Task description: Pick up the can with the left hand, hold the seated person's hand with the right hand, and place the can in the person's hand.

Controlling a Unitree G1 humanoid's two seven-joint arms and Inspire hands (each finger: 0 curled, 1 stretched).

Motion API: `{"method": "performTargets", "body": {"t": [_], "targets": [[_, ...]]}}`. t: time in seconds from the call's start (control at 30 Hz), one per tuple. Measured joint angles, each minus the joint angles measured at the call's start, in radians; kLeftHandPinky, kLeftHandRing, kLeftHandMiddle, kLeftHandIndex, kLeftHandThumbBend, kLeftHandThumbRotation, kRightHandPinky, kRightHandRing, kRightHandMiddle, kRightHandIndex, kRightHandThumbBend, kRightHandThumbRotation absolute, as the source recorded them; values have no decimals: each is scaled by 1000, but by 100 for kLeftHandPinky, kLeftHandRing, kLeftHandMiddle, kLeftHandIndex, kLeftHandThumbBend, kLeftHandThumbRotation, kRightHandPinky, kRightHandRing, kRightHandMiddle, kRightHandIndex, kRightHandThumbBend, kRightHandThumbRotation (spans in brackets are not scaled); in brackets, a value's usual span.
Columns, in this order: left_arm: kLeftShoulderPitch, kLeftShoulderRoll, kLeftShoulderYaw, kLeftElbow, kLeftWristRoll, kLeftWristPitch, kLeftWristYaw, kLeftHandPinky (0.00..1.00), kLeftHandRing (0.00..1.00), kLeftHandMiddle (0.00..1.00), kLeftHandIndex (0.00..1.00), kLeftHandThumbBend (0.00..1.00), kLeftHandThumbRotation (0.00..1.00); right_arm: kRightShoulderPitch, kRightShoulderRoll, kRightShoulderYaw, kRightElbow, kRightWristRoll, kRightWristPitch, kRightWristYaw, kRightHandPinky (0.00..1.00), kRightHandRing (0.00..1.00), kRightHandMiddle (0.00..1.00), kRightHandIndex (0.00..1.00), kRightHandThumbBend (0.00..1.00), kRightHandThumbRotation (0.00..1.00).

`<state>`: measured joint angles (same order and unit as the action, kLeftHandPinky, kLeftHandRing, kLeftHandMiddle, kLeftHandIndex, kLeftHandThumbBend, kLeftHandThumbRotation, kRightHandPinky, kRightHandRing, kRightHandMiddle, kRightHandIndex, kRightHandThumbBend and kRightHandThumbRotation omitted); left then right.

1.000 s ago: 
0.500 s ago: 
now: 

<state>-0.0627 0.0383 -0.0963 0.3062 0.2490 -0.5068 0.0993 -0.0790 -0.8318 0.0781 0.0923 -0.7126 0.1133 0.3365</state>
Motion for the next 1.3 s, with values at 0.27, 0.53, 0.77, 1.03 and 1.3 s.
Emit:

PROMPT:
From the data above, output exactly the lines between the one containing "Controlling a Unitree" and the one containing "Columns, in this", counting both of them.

YOUR RESPONSE:
Controlling a Unitree G1 humanoid's two seven-joint arms and Inspire hands (each finger: 0 curled, 1 stretched).

Motion API: `{"method": "performTargets", "body": {"t": [_], "targets": [[_, ...]]}}`. t: time in seconds from the call's start (control at 30 Hz), one per tuple. Measured joint angles, each minus the joint angles measured at the call's start, in radians; kLeftHandPinky, kLeftHandRing, kLeftHandMiddle, kLeftHandIndex, kLeftHandThumbBend, kLeftHandThumbRotation, kRightHandPinky, kRightHandRing, kRightHandMiddle, kRightHandIndex, kRightHandThumbBend, kRightHandThumbRotation absolute, as the source recorded them; values have no decimals: each is scaled by 1000, but by 100 for kLeftHandPinky, kLeftHandRing, kLeftHandMiddle, kLeftHandIndex, kLeftHandThumbBend, kLeftHandThumbRotation, kRightHandPinky, kRightHandRing, kRightHandMiddle, kRightHandIndex, kRightHandThumbBend, kRightHandThumbRotation (spans in brackets are not scaled); in brackets, a value's usual span.
Columns, in this order: left_arm: kLeftShoulderPitch, kLeftShoulderRoll, kLeftShoulderYaw, kLeftElbow, kLeftWristRoll, kLeftWristPitch, kLeftWristYaw, kLeftHandPinky (0.00..1.00), kLeftHandRing (0.00..1.00), kLeftHandMiddle (0.00..1.00), kLeftHandIndex (0.00..1.00), kLeftHandThumbBend (0.00..1.00), kLeftHandThumbRotation (0.00..1.00); right_arm: kRightShoulderPitch, kRightShoulderRoll, kRightShoulderYaw, kRightElbow, kRightWristRoll, kRightWristPitch, kRightWristYaw, kRightHandPinky (0.00..1.00), kRightHandRing (0.00..1.00), kRightHandMiddle (0.00..1.00), kRightHandIndex (0.00..1.00), kRightHandThumbBend (0.00..1.00), kRightHandThumbRotation (0.00..1.00).

The given output is complete.